One-step, 'smart' microcapsules useful as SERS substrate

Feb. 14, 2012
Scientists at the University of Cambridge have developed a technique for manufacturing ‘smart’ microcapsules in large quantities in one step—using tiny droplets of water. The capsules can be used as a substrate for surface-enhanced Raman spectroscopy (SERS), which enables the characterization and identification of molecules for applications such as medical diagnosis, forensic analysis, and environmental sensing.

Recognizing that being able to enclose materials in capsules between 10 and 100 µm in diameter, while accurately controlling both the capsule structure and the core contents, is a key concern in life sciences work, scientists at the University of Cambridge (Cambridge, England) have developed a technique for manufacturing "smart" microcapsules in large quantities in one stepusing tiny droplets of water. The release of the contents of the microcapsules can be highly controlled through the use of various stimuli. The capsules can be used as a substrate for surface-enhanced Raman spectroscopy (SERS), which enables the characterization and identification of molecules for applications such as medical diagnosis, forensic analysis, and environmental sensing.

Resulting from a collaboration between the research groups of Professor Chris Abell and Dr. Oren Scherman in the university's Department of Chemistry, the new technique uses copolymers, gold nanoparticles, and small barrel-shaped molecules called cucurbiturils (CBs) to form the microcapsules, thereby bringing the materials together at the oil-water interface.

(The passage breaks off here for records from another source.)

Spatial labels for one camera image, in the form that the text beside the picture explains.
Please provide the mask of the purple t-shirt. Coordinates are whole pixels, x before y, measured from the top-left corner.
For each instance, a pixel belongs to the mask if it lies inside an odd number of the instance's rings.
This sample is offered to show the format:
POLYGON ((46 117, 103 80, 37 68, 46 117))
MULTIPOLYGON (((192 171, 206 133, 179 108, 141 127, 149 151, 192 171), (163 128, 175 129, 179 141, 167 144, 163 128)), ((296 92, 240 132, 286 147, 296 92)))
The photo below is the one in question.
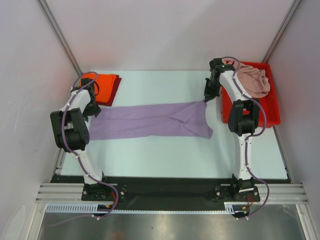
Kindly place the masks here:
POLYGON ((149 136, 210 139, 204 101, 118 106, 101 110, 91 120, 91 140, 132 139, 149 136))

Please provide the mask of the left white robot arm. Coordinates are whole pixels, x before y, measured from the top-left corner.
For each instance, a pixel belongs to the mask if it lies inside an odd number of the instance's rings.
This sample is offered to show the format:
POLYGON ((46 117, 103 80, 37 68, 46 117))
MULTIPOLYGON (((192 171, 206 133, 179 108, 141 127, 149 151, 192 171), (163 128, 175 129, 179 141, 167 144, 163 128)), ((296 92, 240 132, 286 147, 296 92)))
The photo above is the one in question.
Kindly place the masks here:
POLYGON ((50 121, 55 144, 71 154, 82 170, 84 194, 105 200, 110 195, 110 187, 103 183, 104 173, 93 160, 88 147, 92 118, 101 113, 95 93, 98 76, 93 71, 80 76, 71 87, 66 104, 50 113, 50 121))

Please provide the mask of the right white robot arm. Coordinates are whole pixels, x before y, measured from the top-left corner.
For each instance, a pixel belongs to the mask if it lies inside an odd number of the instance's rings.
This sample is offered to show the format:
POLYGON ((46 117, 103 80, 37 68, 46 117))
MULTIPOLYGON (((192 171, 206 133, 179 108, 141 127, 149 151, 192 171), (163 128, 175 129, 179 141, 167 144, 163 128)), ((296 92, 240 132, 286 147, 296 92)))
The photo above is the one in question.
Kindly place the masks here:
POLYGON ((204 102, 220 96, 221 88, 227 92, 231 102, 228 129, 235 141, 235 167, 230 186, 216 190, 218 200, 232 199, 244 202, 255 192, 255 180, 251 170, 252 138, 259 125, 260 102, 245 90, 237 76, 237 68, 226 64, 222 58, 209 62, 210 77, 205 79, 204 102))

"The technique provides several advantages over current methods, as all of the components for the microcapsules are added at once and assemble instantaneously at room temperature," says Jing Zhang, a Ph.D. student in Professor Abell's research group and lead author of the study. Various 'cargos' can be efficiently loaded simultaneously during the formation of the microcapsules; the dynamic supramolecular interactions allow control over the porosity of the capsules and the timed release of their contents using stimuli such as light, pH, and temperature, she says.

The Engineering and Physical Sciences Research Council (EPSRC), the European Union, and the European Research Council (ERC) funded the work. Its commercialization is supported by an ERC Proof of Concept grant, which was awarded to Scherman.